- **WHAT IS REQUIRED**
Check each line of the listing for the string "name". Copy those where it appears.

- **MATERIAL PROVIDED**
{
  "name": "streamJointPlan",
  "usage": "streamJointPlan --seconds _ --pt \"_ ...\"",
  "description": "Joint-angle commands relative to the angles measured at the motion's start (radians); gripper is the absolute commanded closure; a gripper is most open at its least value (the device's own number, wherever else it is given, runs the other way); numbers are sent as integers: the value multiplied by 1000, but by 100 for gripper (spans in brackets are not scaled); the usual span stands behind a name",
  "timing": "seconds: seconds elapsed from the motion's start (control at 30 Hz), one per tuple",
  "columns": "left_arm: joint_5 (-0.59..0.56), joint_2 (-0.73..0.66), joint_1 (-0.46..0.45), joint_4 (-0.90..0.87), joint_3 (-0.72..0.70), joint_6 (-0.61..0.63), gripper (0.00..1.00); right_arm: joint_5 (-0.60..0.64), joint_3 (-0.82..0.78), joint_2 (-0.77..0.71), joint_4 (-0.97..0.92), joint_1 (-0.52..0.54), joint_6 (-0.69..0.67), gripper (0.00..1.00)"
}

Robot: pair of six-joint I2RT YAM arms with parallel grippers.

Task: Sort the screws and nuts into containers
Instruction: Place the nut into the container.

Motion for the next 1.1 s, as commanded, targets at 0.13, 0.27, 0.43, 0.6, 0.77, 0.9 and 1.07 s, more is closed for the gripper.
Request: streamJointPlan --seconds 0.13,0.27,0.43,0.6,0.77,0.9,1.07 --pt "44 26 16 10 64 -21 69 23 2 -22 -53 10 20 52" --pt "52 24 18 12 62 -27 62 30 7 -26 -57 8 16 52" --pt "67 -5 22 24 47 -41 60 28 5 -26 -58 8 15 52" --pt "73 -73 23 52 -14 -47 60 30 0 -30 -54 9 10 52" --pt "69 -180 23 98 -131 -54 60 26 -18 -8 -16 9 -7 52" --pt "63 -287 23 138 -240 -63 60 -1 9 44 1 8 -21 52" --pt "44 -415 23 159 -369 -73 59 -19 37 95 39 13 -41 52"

- **RESPONSE TO THE TASK**
  "name": "streamJointPlan",
  "description": "Joint-angle commands relative to the angles measured at the motion's start (radians); gripper is the absolute commanded closure; a gripper is most open at its least value (the device's own number, wherever else it is given, runs the other way); numbers are sent as integers: the value multiplied by 1000, but by 100 for gripper (spans in brackets are not scaled); the usual span stands behind a name",

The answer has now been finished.